Jean-Paul Sartre: Huis clos, 68-69 (“Il était à moi”)

Texte correspondant aux pp. 68-69 dans l’Édition de Gallimard (1947)

SCÈNE V

INÈS, GARCIN, ESTELLE

ESTELLE

Il était à moi.

INÈS

Rien n’est plus à toi sur la terre.

ESTELLE

Il était à moi.

INÈS

Oui, il était… essaye de le prendre, essaye de le toucher. Olga peut le toucher, elle. N’est-ce pas ? N’est-ce pas ? Elle peut lui tenir les mains, lui frôler les genoux.

ESTELLE

Elle pousse contre lui son énorme poitrine, elle lui souffle dans la figure.
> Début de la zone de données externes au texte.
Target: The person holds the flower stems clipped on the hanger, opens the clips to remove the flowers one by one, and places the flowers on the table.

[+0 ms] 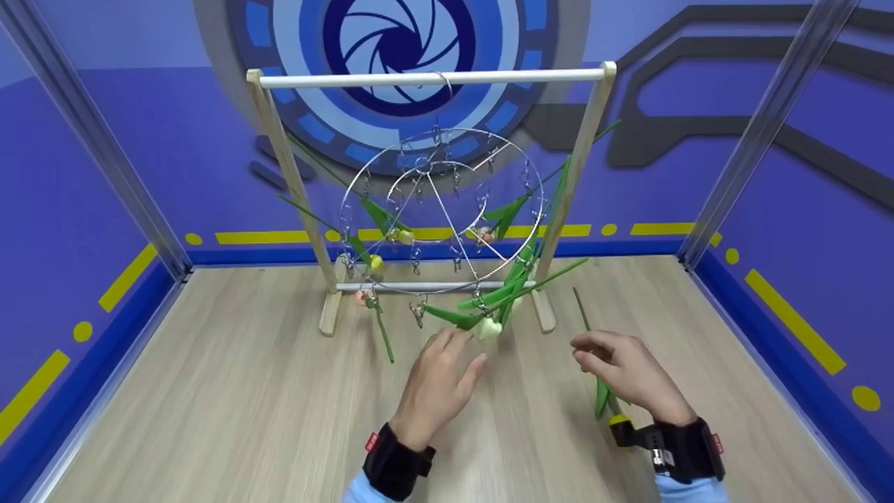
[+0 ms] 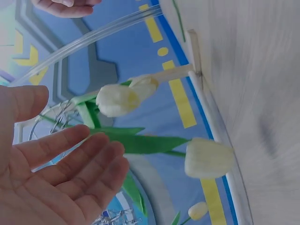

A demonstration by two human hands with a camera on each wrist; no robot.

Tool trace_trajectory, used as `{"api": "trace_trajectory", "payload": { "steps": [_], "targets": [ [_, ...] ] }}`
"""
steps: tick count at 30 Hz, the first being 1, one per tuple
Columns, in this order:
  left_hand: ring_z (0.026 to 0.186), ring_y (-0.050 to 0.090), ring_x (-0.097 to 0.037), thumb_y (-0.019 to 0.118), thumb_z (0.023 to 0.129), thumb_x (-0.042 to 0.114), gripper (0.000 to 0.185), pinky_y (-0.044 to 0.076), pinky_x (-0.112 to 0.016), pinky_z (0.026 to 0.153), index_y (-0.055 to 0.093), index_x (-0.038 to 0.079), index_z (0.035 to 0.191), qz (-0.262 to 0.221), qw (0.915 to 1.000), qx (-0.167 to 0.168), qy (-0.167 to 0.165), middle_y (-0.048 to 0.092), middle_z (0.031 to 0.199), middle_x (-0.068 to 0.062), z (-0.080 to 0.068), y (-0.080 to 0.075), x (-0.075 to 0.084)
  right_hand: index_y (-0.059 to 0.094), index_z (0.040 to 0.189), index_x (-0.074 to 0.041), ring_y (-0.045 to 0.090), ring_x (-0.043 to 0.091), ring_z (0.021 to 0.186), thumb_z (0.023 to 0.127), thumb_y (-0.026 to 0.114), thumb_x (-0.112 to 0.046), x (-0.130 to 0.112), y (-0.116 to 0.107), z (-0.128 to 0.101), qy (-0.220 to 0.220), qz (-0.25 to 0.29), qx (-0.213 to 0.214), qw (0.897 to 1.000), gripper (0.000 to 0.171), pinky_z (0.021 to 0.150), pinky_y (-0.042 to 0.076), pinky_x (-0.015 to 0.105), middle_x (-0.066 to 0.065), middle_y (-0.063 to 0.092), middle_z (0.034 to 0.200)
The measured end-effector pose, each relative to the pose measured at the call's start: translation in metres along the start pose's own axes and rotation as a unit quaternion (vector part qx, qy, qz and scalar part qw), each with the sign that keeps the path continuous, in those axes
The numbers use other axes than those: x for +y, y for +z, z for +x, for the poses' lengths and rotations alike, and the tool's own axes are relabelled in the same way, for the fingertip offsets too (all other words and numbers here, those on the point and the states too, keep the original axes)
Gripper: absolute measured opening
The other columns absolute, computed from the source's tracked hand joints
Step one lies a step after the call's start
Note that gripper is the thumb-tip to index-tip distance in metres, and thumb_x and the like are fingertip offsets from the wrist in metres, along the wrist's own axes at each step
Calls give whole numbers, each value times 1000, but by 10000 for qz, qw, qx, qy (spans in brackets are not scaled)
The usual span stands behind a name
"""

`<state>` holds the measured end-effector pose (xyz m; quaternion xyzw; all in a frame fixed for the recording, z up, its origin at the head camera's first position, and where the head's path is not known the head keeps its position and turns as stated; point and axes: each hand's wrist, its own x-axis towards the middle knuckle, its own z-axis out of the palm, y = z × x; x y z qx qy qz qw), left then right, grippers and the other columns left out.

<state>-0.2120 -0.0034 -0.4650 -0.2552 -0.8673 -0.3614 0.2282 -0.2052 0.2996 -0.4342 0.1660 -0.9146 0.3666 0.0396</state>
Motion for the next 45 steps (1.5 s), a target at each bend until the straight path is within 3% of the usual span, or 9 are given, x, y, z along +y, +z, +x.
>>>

Petit Poucet, pauvre Petit Poucet, qu’attends-tu pour lui éclater de rire au nez ? Ah ! Il m’aurait suffi d’un regard, elle n’aurait jamais osé… est-ce que je ne suis vraiment plus rien ?

INÈS

Plus rien. Et il n’y a plus rien de toi sur la terre : tout ce qui t’appartient est ici. Veux-tu le coupe-papier ? Le bronze de Barbedienne ? Le canapé bleu est à toi. Et moi, mon petit, moi je suis à toi pour toujours.